(Stored items)
┌────────

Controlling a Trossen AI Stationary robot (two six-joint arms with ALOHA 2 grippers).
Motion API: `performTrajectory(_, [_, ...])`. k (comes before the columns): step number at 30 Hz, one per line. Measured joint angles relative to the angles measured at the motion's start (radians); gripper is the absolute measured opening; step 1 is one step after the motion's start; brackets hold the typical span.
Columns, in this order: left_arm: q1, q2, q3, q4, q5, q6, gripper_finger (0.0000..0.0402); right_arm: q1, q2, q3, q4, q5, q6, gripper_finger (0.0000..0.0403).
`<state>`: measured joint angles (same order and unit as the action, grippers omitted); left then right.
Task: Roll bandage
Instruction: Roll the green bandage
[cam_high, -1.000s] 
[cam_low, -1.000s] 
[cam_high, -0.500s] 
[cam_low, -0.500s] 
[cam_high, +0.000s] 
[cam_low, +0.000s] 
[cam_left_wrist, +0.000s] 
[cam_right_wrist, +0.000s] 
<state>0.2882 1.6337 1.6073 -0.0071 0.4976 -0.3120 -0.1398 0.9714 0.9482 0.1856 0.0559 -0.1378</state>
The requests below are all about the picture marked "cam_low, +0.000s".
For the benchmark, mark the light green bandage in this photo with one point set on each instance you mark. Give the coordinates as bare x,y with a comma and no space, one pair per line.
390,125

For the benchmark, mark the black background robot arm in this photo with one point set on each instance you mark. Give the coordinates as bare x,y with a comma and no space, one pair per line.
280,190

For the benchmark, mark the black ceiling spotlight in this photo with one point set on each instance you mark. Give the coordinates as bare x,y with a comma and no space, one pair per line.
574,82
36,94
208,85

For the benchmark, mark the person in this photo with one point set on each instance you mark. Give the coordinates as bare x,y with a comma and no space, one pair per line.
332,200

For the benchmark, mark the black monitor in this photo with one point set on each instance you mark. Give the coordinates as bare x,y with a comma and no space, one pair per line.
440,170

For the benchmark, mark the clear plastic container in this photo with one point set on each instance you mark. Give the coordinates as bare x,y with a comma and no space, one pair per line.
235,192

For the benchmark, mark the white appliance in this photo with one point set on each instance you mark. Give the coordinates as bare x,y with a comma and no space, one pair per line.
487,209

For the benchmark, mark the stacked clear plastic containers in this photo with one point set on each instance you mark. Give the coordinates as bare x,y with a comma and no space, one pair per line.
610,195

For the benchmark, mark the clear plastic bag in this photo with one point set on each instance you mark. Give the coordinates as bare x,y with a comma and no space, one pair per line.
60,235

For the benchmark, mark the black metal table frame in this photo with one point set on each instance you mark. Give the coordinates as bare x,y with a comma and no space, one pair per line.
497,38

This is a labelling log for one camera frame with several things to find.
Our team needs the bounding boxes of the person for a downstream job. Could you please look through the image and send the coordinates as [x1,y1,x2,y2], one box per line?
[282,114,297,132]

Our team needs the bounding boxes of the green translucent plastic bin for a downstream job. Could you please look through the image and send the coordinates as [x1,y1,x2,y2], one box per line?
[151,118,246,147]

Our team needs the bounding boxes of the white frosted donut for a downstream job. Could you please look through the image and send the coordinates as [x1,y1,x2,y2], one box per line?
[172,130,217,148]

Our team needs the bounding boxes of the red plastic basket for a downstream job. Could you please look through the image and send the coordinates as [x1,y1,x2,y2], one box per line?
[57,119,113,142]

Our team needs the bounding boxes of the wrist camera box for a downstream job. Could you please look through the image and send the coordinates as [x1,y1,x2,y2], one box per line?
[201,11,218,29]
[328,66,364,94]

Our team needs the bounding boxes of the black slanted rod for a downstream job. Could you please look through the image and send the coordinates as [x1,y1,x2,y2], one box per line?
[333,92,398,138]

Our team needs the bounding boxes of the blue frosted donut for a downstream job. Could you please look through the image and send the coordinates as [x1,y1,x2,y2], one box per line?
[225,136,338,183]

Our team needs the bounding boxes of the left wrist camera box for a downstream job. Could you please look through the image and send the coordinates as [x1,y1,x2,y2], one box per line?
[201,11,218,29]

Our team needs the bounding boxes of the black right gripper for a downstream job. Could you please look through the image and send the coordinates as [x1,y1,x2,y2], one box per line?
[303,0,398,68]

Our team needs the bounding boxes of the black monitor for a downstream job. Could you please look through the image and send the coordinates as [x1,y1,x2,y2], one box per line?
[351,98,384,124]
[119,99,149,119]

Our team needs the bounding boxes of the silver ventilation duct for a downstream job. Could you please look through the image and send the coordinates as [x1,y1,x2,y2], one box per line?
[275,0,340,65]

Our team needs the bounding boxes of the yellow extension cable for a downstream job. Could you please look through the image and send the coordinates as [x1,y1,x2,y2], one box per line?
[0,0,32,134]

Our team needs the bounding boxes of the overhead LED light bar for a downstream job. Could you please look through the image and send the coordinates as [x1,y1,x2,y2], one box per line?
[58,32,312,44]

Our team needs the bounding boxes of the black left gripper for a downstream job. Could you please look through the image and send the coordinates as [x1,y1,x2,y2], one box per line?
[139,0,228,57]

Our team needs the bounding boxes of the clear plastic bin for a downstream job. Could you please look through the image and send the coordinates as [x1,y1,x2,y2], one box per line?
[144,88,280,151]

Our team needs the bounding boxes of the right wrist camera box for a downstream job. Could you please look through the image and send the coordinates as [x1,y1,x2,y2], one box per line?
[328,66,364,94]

└────────

» Problem to work on
Please print each entry once more, exactly as it reads.

» Output below
Controlling a Trossen AI Stationary robot (two six-joint arms with ALOHA 2 grippers).
Motion API: `performTrajectory(_, [_, ...])`. k (comes before the columns): step number at 30 Hz, one per line. Measured joint angles relative to the angles measured at the motion's start (radians); gripper is the absolute measured opening; step 1 is one step after the motion's start; brackets hold the typical span.
Columns, in this order: left_arm: q1, q2, q3, q4, q5, q6, gripper_finger (0.0000..0.0402); right_arm: q1, q2, q3, q4, q5, q6, gripper_finger (0.0000..0.0403).
`<state>`: measured joint angles (same order and unit as the action, grippers omitted); left then right.
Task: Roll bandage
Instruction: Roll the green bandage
[cam_high, -1.000s] 
[cam_low, -1.000s] 
[cam_high, -0.500s] 
[cam_low, -0.500s] 
[cam_high, +0.000s] 
[cam_low, +0.000s] 
[cam_left_wrist, +0.000s] 
[cam_right_wrist, +0.000s] 
<state>0.2882 1.6337 1.6073 -0.0071 0.4976 -0.3120 -0.1398 0.9714 0.9482 0.1856 0.0559 -0.1378</state>
The requests below are all about the picture marked "cam_low, +0.000s".
For the benchmark, mark the light green bandage in this photo with one point set on each instance you mark. Give the coordinates as bare x,y with a comma and no space, one pair per line.
390,125

For the benchmark, mark the black background robot arm in this photo with one point set on each instance you mark. Give the coordinates as bare x,y with a comma and no space, one pair per line.
280,190

For the benchmark, mark the black ceiling spotlight in this photo with one point set on each instance you mark. Give the coordinates as bare x,y with a comma and no space, one pair per line.
574,82
36,94
208,85

For the benchmark, mark the person in this photo with one point set on each instance you mark. Give the coordinates as bare x,y with a comma and no space, one pair per line.
332,200

For the benchmark, mark the black monitor in this photo with one point set on each instance you mark. Give the coordinates as bare x,y with a comma and no space, one pair per line.
440,170

For the benchmark, mark the clear plastic container in this photo with one point set on each instance you mark. Give the coordinates as bare x,y with a comma and no space, one pair per line.
235,192

For the benchmark, mark the white appliance in this photo with one point set on each instance you mark. Give the coordinates as bare x,y with a comma and no space, one pair per line.
487,209

For the benchmark, mark the stacked clear plastic containers in this photo with one point set on each instance you mark. Give the coordinates as bare x,y with a comma and no space, one pair per line.
610,195

For the benchmark, mark the clear plastic bag in this photo with one point set on each instance you mark. Give the coordinates as bare x,y with a comma and no space, one pair per line.
60,235

For the benchmark, mark the black metal table frame in this photo with one point set on each instance you mark. Give the coordinates as bare x,y with a comma and no space, one pair per line.
497,38

This is a labelling log for one camera frame with several things to find.
Our team needs the bounding boxes of the person for a downstream job. Could you please look through the image and send the coordinates as [x1,y1,x2,y2], one box per line?
[282,114,297,132]

Our team needs the bounding boxes of the green translucent plastic bin for a downstream job. Could you please look through the image and send the coordinates as [x1,y1,x2,y2], one box per line?
[151,118,246,147]

Our team needs the bounding boxes of the white frosted donut for a downstream job. Could you please look through the image and send the coordinates as [x1,y1,x2,y2], one box per line?
[172,130,217,148]

Our team needs the bounding boxes of the red plastic basket for a downstream job. Could you please look through the image and send the coordinates as [x1,y1,x2,y2], one box per line?
[57,119,113,142]

Our team needs the bounding boxes of the wrist camera box for a downstream job. Could you please look through the image and send the coordinates as [x1,y1,x2,y2], one box per line?
[201,11,218,29]
[328,66,364,94]

Our team needs the bounding boxes of the black slanted rod for a downstream job. Could you please look through the image and send the coordinates as [x1,y1,x2,y2], one box per line?
[333,92,398,138]

Our team needs the bounding boxes of the blue frosted donut for a downstream job. Could you please look through the image and send the coordinates as [x1,y1,x2,y2], one box per line?
[225,136,338,183]

Our team needs the bounding boxes of the left wrist camera box for a downstream job. Could you please look through the image and send the coordinates as [x1,y1,x2,y2], one box per line?
[201,11,218,29]

Our team needs the bounding boxes of the black right gripper for a downstream job. Could you please look through the image and send the coordinates as [x1,y1,x2,y2], one box per line?
[303,0,398,68]

Our team needs the bounding boxes of the black monitor for a downstream job. Could you please look through the image and send the coordinates as [x1,y1,x2,y2], one box per line?
[351,98,384,124]
[119,99,149,119]

Our team needs the bounding boxes of the silver ventilation duct for a downstream job. Could you please look through the image and send the coordinates as [x1,y1,x2,y2], one box per line?
[275,0,340,65]

Our team needs the bounding boxes of the yellow extension cable for a downstream job. Could you please look through the image and send the coordinates as [x1,y1,x2,y2], one box per line?
[0,0,32,134]

Our team needs the bounding boxes of the overhead LED light bar for a downstream job. Could you please look through the image and send the coordinates as [x1,y1,x2,y2], one box per line?
[58,32,312,44]

Our team needs the bounding boxes of the black left gripper for a downstream job. Could you please look through the image and send the coordinates as [x1,y1,x2,y2], one box per line?
[139,0,228,57]

Our team needs the bounding boxes of the clear plastic bin for a downstream job. Could you please look through the image and send the coordinates as [x1,y1,x2,y2], one box per line?
[144,88,280,151]

Our team needs the bounding boxes of the right wrist camera box for a downstream job. Could you please look through the image and send the coordinates as [x1,y1,x2,y2], one box per line?
[328,66,364,94]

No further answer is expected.